YP Western Directory LLC
- Type: Subsidiary
- Industry: Telecommunications
- Founded: 1984; 42 years ago
- Headquarters: Tucker, Georgia, United States
- Parent: Pacific Telesis (1984-1997) SBC/AT&T (1997-2012) YP Holdings (2012-present)

= Pacific Bell Directory =

YP Western Directory LLC, formerly Pacific Bell Directory, was the advertising and publishing division of the Pacific Telesis Group. PBD Holdings held Pacific Bell Directory under its umbrella, who published directories in both Nevada and California.

==History==
Pacific Bell Directory was founded in 1984 to take over directory operations formerly provided by Pacific Bell and Nevada Bell themselves. PBD published its telephone directories under the SMART Yellow Pages name. Upon brand integration of its Bell Operating Companies by SBC Communications, it retained the SMART Yellow Pages name for a time following this period. After 2004, however, it ceased using the SMART name.

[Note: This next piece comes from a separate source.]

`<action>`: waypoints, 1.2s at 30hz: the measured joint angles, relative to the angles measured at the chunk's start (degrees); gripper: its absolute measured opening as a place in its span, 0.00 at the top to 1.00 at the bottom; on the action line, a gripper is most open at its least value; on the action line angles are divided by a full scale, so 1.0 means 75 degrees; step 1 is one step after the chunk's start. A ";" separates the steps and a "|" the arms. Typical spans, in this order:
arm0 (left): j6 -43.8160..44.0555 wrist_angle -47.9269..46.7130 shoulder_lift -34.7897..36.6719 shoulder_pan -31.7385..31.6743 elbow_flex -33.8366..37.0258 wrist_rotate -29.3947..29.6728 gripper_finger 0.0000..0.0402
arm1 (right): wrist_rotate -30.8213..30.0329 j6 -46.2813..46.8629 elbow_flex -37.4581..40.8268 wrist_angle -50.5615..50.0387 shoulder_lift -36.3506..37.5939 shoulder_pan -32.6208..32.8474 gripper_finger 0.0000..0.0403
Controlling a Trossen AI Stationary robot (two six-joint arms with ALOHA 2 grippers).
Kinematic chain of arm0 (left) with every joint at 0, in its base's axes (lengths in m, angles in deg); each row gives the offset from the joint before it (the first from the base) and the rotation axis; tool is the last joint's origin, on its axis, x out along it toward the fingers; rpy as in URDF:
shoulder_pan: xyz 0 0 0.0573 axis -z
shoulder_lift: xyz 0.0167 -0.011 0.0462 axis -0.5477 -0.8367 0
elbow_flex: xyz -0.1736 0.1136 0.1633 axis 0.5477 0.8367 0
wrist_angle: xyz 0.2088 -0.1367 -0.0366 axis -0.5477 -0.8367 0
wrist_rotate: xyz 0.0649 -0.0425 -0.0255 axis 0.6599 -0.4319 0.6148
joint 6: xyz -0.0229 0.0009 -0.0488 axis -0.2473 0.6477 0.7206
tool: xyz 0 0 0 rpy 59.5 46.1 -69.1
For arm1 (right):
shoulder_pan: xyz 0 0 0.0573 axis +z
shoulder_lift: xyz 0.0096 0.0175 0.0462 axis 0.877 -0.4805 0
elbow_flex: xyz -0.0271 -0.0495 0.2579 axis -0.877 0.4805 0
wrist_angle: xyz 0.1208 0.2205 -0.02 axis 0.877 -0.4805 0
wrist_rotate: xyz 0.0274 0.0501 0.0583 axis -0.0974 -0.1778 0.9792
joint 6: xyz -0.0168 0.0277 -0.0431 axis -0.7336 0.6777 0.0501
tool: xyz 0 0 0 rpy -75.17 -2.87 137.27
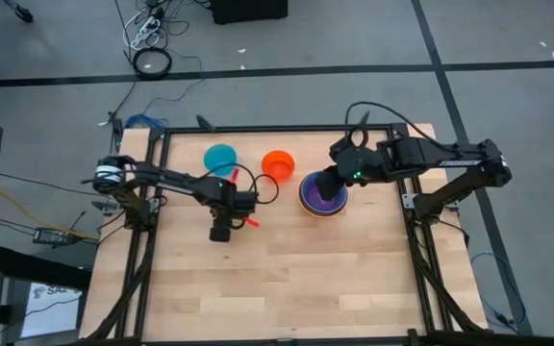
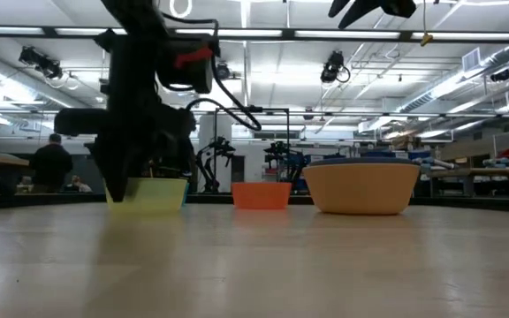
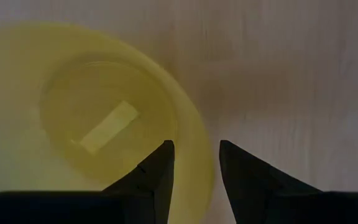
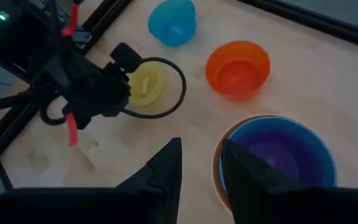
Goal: Nest bowls inside each other
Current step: Stack the yellow bowl on the top of the purple bowl
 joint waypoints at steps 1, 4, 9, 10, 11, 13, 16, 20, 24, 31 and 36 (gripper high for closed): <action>0.0003 0.0040 -0.0072 0.0000 0.0000 -0.0046 0.66 | 0.0002 0.0005 0.0000 -0.0001 0.0007 0.0000 0.75; 0.0002 0.0172 -0.0162 0.0000 0.0000 -0.0238 0.71 | 0.0047 0.0017 0.0000 -0.0002 0.0050 0.0003 0.75; -0.0017 0.0210 -0.0066 -0.0038 -0.0117 -0.0835 0.95 | 0.0057 0.0018 0.0000 -0.0001 0.0064 0.0003 0.75; -0.0021 0.0228 -0.0003 -0.0044 -0.0189 -0.0915 0.97 | 0.0057 0.0015 0.0000 -0.0004 0.0064 0.0003 0.75; -0.0024 0.0242 0.0063 -0.0044 -0.0283 -0.0939 0.97 | 0.0057 0.0013 0.0000 -0.0006 0.0064 0.0003 0.75; -0.0049 0.0196 0.0196 -0.0044 -0.0488 -0.0943 0.98 | 0.0057 0.0011 0.0000 -0.0032 0.0064 0.0003 0.75; -0.0236 0.0002 0.0512 -0.0044 -0.1100 -0.0961 0.99 | 0.0057 0.0005 0.0000 -0.0044 0.0064 0.0003 0.75; -0.0561 -0.0460 0.0751 -0.0044 -0.2393 -0.0961 0.99 | 0.0008 -0.0021 0.0000 -0.0044 0.0064 0.0004 0.75; -0.1147 -0.0233 0.0680 -0.0149 -0.3829 -0.0961 0.99 | -0.0080 0.0011 0.0000 -0.0041 0.0199 0.0045 0.75; -0.1026 0.0725 -0.0574 -0.0828 -0.5737 -0.1744 1.00 | -0.0657 0.0546 0.0000 0.0066 0.0942 0.0544 0.75; -0.0513 0.0662 -0.2027 -0.0990 -0.7083 -0.2362 1.00 | -0.1301 0.0967 0.0000 0.0161 0.1558 0.1103 0.75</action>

Pacific Bell Directory's listings compilation division was merged with Southwestern Bell Advertising, L.P., forming SBC Advertising, L.P. It was renamed in 2006 to the current AT&T Advertising, L.P. Pacific Bell Directory still exists today to serve as the directory publisher of the AT&T Real Yellow Pages for Pacific Bell and Nevada Bell customers.

In 2012, Pacific Bell Directory was spun off as part of the AT&T-Cerberus joint venture YP Holdings. It was reincorporated in Delaware as YP Western Directory LLC.